> [TASK TO CARRY OUT]
Beginning with the line below that contains "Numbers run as" and ending with the line that contains "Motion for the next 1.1", retype every line exactly. Pictures are not copied.

> [SOURCE DATA]
....................

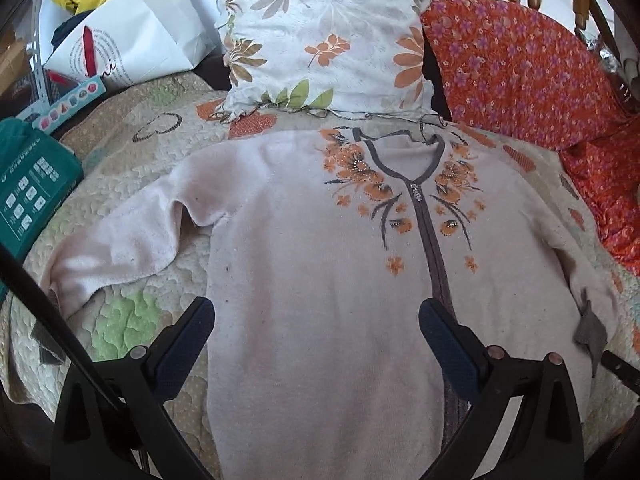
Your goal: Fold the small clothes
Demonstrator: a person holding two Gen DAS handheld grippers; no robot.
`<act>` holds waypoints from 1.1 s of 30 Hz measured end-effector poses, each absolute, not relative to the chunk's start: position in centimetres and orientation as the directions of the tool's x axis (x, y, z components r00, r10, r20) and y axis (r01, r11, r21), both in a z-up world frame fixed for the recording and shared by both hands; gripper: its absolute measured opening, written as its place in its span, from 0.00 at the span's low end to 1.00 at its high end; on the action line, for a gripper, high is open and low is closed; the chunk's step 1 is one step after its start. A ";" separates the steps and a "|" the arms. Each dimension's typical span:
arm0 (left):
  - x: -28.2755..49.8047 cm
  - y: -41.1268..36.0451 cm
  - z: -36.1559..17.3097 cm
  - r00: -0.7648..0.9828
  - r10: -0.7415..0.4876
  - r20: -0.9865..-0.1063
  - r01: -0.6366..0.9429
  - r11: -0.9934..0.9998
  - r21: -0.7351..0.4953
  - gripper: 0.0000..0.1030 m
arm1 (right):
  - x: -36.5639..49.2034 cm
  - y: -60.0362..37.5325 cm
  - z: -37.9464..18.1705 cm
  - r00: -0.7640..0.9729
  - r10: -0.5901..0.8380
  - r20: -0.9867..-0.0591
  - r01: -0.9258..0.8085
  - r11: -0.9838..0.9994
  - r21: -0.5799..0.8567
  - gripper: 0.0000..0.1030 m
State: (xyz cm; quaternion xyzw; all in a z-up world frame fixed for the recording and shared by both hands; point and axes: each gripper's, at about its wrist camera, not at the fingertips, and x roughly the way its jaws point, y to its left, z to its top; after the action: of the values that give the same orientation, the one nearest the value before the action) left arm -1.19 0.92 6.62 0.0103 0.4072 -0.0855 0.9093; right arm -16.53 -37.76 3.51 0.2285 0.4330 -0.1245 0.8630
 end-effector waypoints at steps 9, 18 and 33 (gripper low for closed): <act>-0.9 2.7 6.2 0.637 -0.137 -0.758 0.118 0.990 -0.080 0.99 | -13.6 -38.6 3.6 0.578 0.083 -0.811 0.413 0.828 0.379 0.05; -0.3 3.9 6.6 0.639 -0.157 -0.753 0.081 0.987 -0.137 0.99 | -13.9 -52.3 9.9 0.366 -0.441 -0.820 0.577 0.798 -0.171 0.05; -0.3 4.4 6.3 0.617 -0.187 -0.764 0.067 0.980 -0.186 0.99 | -20.2 -56.3 8.1 0.532 -0.174 -0.829 0.709 0.626 0.324 0.43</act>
State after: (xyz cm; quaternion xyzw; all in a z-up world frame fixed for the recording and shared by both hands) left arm -0.29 4.38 6.31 -0.0698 0.4317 -0.0709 0.8965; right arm -20.21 -56.29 8.11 0.3354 0.3993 -0.2731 0.8084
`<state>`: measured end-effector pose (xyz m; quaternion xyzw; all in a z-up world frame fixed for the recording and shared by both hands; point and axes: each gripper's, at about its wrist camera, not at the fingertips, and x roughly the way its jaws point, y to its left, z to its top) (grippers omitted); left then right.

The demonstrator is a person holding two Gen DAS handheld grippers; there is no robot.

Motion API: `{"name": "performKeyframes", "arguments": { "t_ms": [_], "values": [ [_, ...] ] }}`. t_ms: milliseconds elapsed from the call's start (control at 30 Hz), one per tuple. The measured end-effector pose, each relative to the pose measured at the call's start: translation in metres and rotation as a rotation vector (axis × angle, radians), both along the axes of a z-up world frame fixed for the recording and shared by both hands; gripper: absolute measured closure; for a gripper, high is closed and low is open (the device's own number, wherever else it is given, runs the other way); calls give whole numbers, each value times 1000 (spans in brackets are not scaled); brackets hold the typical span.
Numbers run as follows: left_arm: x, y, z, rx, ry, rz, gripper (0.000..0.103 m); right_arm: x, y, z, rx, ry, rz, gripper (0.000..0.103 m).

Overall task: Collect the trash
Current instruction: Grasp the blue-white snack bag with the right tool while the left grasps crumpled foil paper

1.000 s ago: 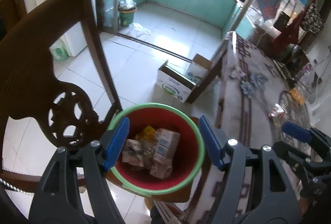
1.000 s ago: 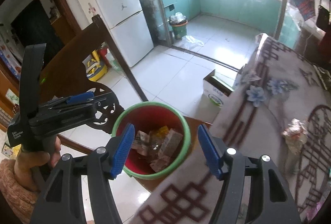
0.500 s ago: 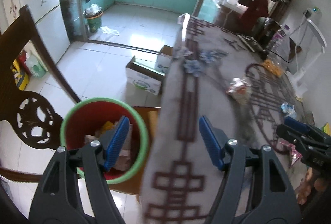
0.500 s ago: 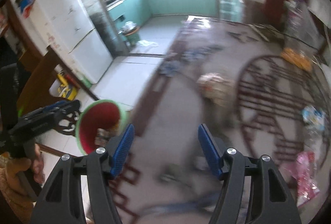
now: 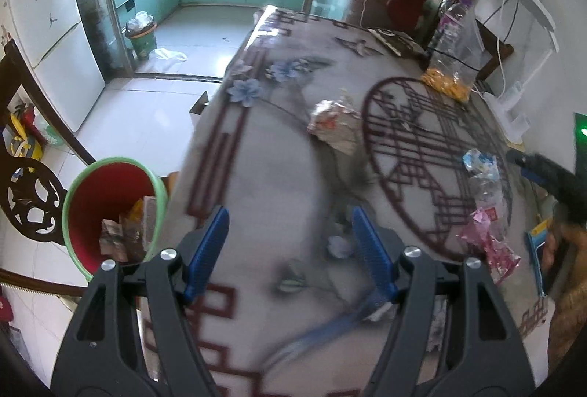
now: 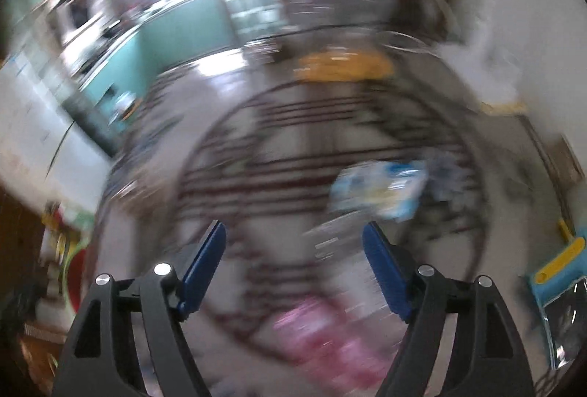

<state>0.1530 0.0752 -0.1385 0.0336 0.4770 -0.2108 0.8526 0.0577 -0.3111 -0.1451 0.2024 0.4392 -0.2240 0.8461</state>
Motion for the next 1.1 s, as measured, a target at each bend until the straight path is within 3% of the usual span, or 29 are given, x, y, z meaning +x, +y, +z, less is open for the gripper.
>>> {"name": "performKeyframes", "arguments": {
  "t_ms": [100, 267, 533, 733, 767, 800, 867, 1100],
  "values": [
    [-9, -13, -1, 13, 2, -5, 33, 6, -36, -19, -18, 56, -39, 24],
    [-16, -34, -3, 31, 12, -1, 33, 27, -70, -57, 63, 133, -44, 24],
    [-11, -62, -10, 67, 27, -12, 30, 49, -67, -87, 112, 173, 38, 24],
    [3, -86, -21, 87, 48, -33, 30, 54, -69, -92, 129, 157, 60, 27],
    [8, -89, -23, 86, 53, -36, 30, 55, -69, -92, 116, 159, 66, 40],
    [12, -94, -25, 84, 57, -39, 30, 57, -68, -91, 84, 172, 79, 64],
    [26, -103, -31, 85, 67, -42, 30, 59, -67, -91, 60, 183, 111, 93],
    [86, -132, -52, 72, 75, -9, 30, 48, -79, -76, 122, 100, 90, 98]
  ]
}}
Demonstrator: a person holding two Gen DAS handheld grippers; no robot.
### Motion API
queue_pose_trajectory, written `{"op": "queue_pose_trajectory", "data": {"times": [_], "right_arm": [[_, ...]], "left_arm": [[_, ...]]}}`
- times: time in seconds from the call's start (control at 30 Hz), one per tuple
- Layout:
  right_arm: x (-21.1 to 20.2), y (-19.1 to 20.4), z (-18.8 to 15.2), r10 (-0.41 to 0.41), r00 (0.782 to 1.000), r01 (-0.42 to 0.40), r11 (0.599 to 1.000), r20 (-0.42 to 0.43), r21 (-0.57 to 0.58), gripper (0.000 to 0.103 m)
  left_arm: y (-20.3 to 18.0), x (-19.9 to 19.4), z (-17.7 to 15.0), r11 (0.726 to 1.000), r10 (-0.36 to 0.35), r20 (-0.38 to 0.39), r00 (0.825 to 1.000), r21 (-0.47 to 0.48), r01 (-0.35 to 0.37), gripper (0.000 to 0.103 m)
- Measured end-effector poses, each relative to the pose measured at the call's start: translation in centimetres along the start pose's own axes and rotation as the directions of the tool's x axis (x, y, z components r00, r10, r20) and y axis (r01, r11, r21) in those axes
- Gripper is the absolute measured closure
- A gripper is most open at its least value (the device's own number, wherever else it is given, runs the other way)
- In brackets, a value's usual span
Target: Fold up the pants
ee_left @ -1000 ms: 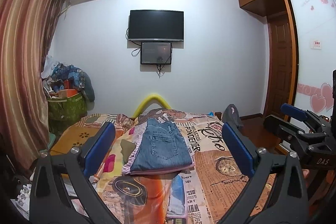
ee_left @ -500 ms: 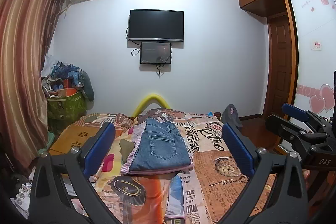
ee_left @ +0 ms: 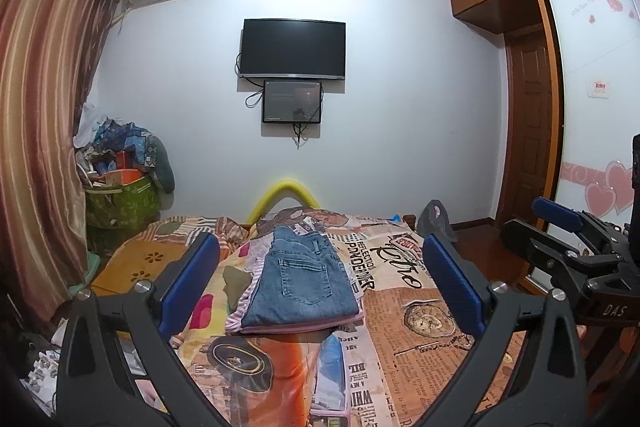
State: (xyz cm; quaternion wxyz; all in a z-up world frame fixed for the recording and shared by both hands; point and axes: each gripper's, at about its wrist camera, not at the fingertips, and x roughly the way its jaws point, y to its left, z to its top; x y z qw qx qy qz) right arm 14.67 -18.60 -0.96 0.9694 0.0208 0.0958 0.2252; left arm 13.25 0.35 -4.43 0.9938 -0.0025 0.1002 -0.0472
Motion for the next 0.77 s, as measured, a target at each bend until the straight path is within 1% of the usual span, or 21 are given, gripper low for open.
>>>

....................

> [RESPONSE BOX]
Numbers run as follows: left_arm: x, y, z, rx, ry, rz, gripper (0.000..0.103 m); right_arm: x, y, z, rx, ry, rz, gripper (0.000..0.103 m).

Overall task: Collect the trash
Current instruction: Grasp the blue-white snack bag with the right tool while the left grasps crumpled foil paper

1.000 s ago: 
1.000 s ago: 
0.500 s ago: 
0.500 s ago: 
now: 
now: 

<state>0.1530 0.0752 -0.1385 0.0336 0.4770 -0.2108 0.8526 0.0577 -0.3111 -0.1451 0.2024 0.4392 -0.2240 0.8461</state>
Motion for the next 1.1 s, as measured, a target at each bend until the straight path is within 3% of the usual span, or 29 are given, x, y, z meaning +x, +y, +z, less is open for the gripper.

Here the exercise is finished.